Please read me again: while (as your link correctly points out) few random ANSI files are valid UTF-8 no BOM files, the contrary doesn't hold water.

Every UTF-8 file is a perfectly (100%) valid ANSI file.

So in the absence of BOM and not knowing which ANSI locale (~ Windows codepage) the file uses (which makes things even worse) can you see we have a really big problem deciding if a given file is ANSI or UTF-8 no BOM?

The easy lesson is: always use UTF-8 + BOM when you know the file consumer will process both UTF-8 and the BOM correctly.

If you don't agree, I'll be pleased to exhibit counter-examples at will where the mystical "heuristic algorithm" will fail flat on its nose.

This wonderful site allows debugging and testing regular expressions (many flavors available). An absolute must have in your bookmarks.
Another excellent RegExp tutorial. Don't forget downloading your copy of up-to-date pcretest.exe and pcregrep.exe here
RegExp tutorial: enough to get started
PCRE v8.33 regexp documentation latest available release and currently implemented in AutoIt beta.

SQLitespeed is another feature-rich premier SQLite manager (includes import/export). Well worth a try.
SQLite Expert (freeware Personal Edition or payware Pro version) is a very useful SQLite database manager.
An excellent eBook covering almost every aspect of SQLite3: a must-read for anyone doing serious work.
SQL tutorial (covers "generic" SQL, but most of it applies to SQLite as well)
A work-in-progress SQLite3 tutorial. Don't miss other LxyzTHW pages!
SQLite official website with full documentation (may be newer than the SQLite library that comes standard with AutoIt)

Link to comment
Share on other sites

Please don't misunderstand me. I'm not trying to say that you're wrong. I'm just trying to understand your position on this matter. :D

If I understand you correctly, the issue with not using a BOM is that a UTF-8 file might be misinterpreted as an ANSI file. Maybe I don't know enough about the differences between the two, but where would that kind of misinterpretation cause a problem? Can you give me an example that might help me wrap my mind around this a little better?
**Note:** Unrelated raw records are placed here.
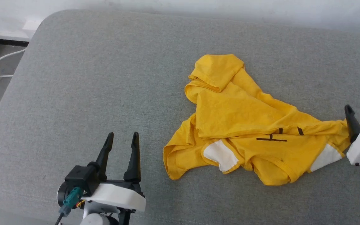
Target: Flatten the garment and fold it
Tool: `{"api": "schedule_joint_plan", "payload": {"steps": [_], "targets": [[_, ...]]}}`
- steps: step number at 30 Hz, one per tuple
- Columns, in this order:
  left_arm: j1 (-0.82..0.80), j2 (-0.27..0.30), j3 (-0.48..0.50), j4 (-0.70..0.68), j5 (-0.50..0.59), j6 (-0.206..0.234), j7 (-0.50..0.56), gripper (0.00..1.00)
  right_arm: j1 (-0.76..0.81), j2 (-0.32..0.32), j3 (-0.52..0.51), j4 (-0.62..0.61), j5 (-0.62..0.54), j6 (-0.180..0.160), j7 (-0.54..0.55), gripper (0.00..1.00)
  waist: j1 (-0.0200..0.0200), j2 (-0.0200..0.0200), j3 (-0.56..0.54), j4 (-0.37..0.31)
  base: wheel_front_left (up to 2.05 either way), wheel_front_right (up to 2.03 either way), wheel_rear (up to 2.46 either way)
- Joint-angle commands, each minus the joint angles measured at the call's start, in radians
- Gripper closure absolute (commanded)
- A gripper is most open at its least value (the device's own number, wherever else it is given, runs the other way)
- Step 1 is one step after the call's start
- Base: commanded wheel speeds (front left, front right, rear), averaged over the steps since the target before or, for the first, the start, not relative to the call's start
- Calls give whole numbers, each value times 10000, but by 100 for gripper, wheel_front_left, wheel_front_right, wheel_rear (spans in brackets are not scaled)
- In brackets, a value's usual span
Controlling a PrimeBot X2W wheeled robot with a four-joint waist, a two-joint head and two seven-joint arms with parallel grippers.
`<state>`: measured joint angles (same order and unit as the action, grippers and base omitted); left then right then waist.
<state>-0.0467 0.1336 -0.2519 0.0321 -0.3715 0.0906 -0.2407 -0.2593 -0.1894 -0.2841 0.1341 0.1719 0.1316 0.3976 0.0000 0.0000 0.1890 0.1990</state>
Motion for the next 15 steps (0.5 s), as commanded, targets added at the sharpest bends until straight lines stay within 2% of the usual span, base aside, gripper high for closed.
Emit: {"api": "schedule_joint_plan", "payload": {"steps": [1, 9, 15], "targets": [[46, 70, 20, -68, -43, 95, 3, 0, 136, 120, 61, -298, 105, -9, -154, 0, 0, 0, 1, -47, 0, 0, 0], [171, 41, 57, -249, -43, 123, -91, 0, 1899, 1115, 325, -2827, -95, -9, -1620, 0, 0, 0, 68, -259, 0, 0, 0], [208, 35, 95, -314, -42, 88, -140, 0, 3078, 1380, 382, -3369, -213, -9, -3064, 0, 0, 0, 130, -457, 0, 0, 0]]}}
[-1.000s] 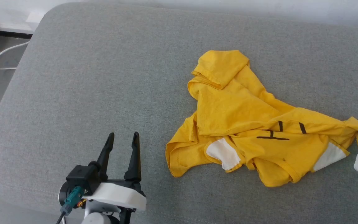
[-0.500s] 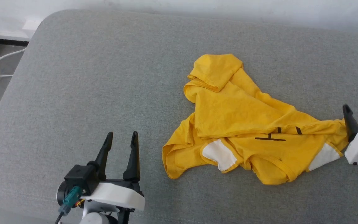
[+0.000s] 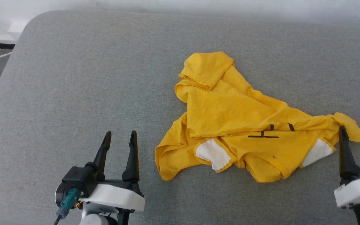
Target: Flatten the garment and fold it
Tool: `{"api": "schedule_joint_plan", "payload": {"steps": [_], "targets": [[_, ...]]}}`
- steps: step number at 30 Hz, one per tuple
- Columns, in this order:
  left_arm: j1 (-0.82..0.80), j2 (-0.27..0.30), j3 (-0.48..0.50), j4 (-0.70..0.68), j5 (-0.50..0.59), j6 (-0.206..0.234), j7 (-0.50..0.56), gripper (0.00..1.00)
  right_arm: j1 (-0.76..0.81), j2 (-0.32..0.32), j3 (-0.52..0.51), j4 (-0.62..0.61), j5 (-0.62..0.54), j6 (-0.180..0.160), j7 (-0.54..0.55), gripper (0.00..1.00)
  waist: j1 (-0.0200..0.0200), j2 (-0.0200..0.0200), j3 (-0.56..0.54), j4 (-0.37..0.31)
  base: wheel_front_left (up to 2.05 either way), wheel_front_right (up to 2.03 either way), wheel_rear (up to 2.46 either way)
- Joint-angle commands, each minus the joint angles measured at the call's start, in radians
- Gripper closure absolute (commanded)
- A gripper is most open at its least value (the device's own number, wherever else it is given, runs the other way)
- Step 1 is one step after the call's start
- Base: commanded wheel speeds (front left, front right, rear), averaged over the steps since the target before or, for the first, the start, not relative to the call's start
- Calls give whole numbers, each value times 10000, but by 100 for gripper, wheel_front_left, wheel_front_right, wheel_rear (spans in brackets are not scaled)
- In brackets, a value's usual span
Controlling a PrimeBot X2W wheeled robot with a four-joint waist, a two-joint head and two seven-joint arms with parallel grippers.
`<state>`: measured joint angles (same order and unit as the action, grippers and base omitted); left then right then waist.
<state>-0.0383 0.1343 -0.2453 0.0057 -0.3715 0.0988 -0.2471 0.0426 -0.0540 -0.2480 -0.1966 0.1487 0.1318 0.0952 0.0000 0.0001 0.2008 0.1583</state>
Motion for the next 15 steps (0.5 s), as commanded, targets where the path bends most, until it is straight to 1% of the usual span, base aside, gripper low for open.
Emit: {"api": "schedule_joint_plan", "payload": {"steps": [1, 5, 9, 12, 15], "targets": [[127, 42, 34, -55, -39, 3, -79, 0, 219, 29, 53, -66, 131, -11, -259, 0, 0, -1, 17, -95, 0, 0, 0], [95, 135, 8, -76, 5, 5, -33, 0, 660, 34, 247, -15, 412, -11, -904, 0, 0, -1, 57, -285, 0, 0, 0], [-8, 364, -163, -66, 199, -36, 270, 0, 756, 35, 428, 71, 500, -11, -1191, 0, 0, -1, 111, -467, 0, 0, 0], [-157, 599, -404, 32, 370, -127, 833, 0, 722, 36, 457, 117, 475, -11, -1252, 0, 0, -1, 147, -555, 0, 0, 0], [-386, 859, -707, 219, 463, -314, 1723, 0, 676, 36, 476, 177, 462, -11, -1262, 0, 0, -1, 185, -609, 0, 0, 0]]}}
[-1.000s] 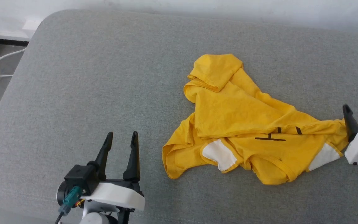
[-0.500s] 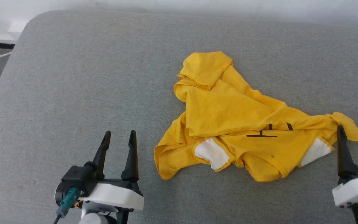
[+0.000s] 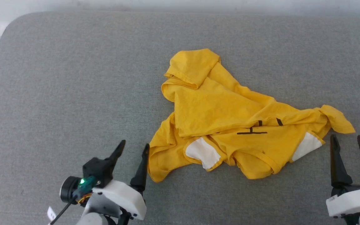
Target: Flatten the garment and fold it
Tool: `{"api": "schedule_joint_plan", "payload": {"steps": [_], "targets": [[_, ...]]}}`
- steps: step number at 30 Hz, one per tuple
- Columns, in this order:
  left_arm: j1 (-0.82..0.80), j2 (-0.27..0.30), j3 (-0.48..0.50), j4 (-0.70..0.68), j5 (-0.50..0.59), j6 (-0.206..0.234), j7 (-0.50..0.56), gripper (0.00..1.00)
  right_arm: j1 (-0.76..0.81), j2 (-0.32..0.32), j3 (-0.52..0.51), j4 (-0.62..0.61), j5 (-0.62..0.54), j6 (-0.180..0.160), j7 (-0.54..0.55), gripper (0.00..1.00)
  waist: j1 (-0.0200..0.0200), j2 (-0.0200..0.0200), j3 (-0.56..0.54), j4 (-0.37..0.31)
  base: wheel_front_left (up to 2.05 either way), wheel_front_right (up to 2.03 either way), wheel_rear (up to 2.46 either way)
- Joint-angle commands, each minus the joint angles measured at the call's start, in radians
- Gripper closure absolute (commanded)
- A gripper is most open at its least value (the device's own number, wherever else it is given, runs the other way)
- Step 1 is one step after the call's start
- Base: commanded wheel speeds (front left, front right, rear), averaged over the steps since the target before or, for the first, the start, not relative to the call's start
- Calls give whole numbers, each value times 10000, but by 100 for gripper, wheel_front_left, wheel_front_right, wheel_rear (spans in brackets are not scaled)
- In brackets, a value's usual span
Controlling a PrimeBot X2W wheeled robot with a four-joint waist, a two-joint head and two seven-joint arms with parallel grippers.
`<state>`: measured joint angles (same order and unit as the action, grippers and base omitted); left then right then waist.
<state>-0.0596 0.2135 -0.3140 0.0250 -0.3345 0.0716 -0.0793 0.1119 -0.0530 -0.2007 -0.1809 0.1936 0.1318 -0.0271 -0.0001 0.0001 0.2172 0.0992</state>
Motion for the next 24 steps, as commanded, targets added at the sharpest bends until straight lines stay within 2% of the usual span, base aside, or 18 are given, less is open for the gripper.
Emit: {"api": "schedule_joint_plan", "payload": {"steps": [1, 7, 13, 19, 22, 23, 24], "targets": [[-268, 144, -128, 101, 103, -121, 378, 0, -25, 27, 7, 38, 13, -11, -40, 0, 1, -1, 37, -27, 0, 0, 0], [-1045, 511, -554, 697, 166, -408, 2215, 0, -76, 27, 119, 137, 34, -11, 10, 0, 1, -1, 128, -71, 0, 0, 0], [-1638, 529, -789, 1323, -104, -699, 3418, 0, -211, 27, 279, 194, 60, -11, 23, 0, 1, -1, 231, -235, 0, 0, 0], [-1916, 495, -944, 1801, -323, -830, 4127, 0, -281, 27, 299, 295, 85, -11, -36, 0, 1, -1, 332, -398, 0, 0, 0], [-2029, 468, -1040, 2142, -315, -900, 4121, 0, -328, 27, 322, 353, 117, -11, -58, 0, 1, -1, 339, -470, 0, 0, 0], [-2074, 477, -1105, 2274, -271, -950, 4084, 16, -342, 27, 324, 377, 136, -11, -65, 0, 1, -1, 330, -491, 0, 0, 0], [-2117, 445, -1114, 2378, -286, -989, 3966, 93, -354, 27, 325, 398, 155, -11, -75, 0, 1, -1, 316, -508, 0, 0, 0]]}}
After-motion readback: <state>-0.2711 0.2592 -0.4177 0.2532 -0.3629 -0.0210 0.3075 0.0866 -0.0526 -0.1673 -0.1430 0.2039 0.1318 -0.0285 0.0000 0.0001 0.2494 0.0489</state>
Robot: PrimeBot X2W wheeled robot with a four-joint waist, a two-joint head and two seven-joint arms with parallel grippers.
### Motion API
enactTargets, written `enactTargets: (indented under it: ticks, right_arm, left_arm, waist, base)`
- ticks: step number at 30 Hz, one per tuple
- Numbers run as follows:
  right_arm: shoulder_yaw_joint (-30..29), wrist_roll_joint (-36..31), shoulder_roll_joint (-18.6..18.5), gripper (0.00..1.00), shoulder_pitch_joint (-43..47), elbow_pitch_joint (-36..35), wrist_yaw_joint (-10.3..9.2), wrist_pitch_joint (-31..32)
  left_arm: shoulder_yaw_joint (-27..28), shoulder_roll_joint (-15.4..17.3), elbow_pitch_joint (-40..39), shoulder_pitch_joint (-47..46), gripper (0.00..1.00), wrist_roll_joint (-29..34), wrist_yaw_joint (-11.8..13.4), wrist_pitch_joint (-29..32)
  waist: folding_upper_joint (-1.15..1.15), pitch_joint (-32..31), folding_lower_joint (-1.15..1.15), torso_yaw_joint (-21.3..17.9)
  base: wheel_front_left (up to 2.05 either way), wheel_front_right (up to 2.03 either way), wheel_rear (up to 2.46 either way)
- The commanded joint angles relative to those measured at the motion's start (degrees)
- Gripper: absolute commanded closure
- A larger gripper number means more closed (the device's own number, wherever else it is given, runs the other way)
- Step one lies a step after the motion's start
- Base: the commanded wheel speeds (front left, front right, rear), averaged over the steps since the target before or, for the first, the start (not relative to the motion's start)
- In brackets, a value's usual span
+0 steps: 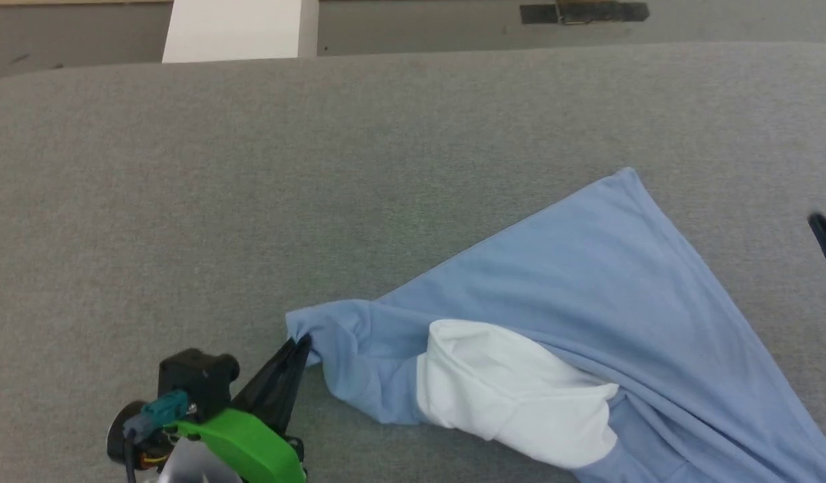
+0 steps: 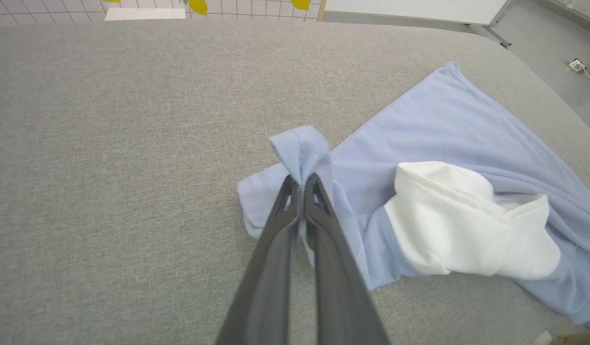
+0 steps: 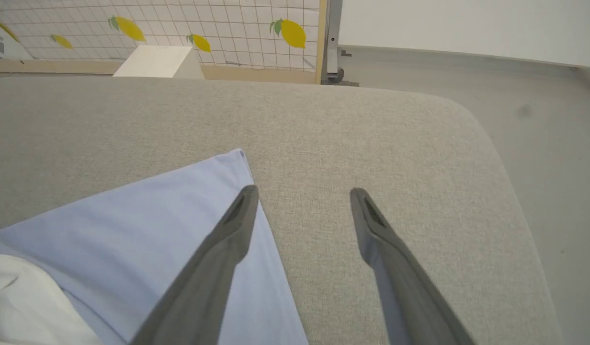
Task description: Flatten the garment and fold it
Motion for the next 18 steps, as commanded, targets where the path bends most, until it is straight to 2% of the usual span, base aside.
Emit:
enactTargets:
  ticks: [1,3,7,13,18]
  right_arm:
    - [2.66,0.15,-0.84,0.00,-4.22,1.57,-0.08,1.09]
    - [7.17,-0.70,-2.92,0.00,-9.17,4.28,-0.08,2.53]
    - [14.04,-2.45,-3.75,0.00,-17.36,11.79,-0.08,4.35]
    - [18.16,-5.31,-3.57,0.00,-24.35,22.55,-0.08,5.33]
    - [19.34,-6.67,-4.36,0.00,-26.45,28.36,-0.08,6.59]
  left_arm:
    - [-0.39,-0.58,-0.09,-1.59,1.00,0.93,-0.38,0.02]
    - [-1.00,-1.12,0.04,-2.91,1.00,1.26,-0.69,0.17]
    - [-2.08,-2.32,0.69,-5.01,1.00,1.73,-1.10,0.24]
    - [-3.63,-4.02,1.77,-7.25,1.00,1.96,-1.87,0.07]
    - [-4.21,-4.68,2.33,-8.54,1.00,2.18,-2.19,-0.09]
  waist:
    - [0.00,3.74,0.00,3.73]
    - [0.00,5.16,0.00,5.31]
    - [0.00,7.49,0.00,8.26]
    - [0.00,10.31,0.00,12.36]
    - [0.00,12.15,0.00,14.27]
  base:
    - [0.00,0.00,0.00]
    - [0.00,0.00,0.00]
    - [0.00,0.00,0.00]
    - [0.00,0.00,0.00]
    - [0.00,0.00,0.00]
Thank you for the response. I appreciate it!

Link to comment
Share on other sites

No of course I don't take it bad. We're not playing "mine bigger than yours" game.

1) Case input file is UTF-8 no BOM

Look at this very simple example and suppose you receive a price list containing the following initial input, encoded in UTF-8 no BOM:

"141-5489-2",1214.56₨,91.0514₪,18.13€

You have the item reference and a list of prices in various currencies. Here the prices are listed in Indian Roupies, in Israel New Sheqel and Euros.

Since your file has no BOM, it is likely to be interpreted as perfectly valid ANSI (all files are!) and this is where issues raise.

To see why, let's look at a hex dump of the file (the text part at the right is bogus with chars > 0x7F, so don't even look there):

0000H  22 31 34 31 2D 35 34 38 39 2D 32 22 2C 31 32 31   '"141-5489-2",121'
0010H  34 2E 35 36 E2 82 A8 2C 39 31 2E 30 35 31 34 E2   '4.56b.(,91.0514b'
0020H  82 AA 2C 31 38 2E 31 33 E2 82 AC               '.*,18.13b.,'

Say you use the Latin Windows codepage, then your file means this:

"141-5489-2",1214.56₨,91.0514₪,18.13€

Not only currencies became meaningless but disturbing commas magically appeared which completely ruin the structure of you CSV file.

Now if you receive the very same file as a Russian user, using the Cyrillic Windows 1251 codepage, then the same file will display:

"141-5489-2",1214.56₨,91.0514₪,18.13€

Geez, even a € symbol got thrown in, due to byte per byte misinterpretation of course!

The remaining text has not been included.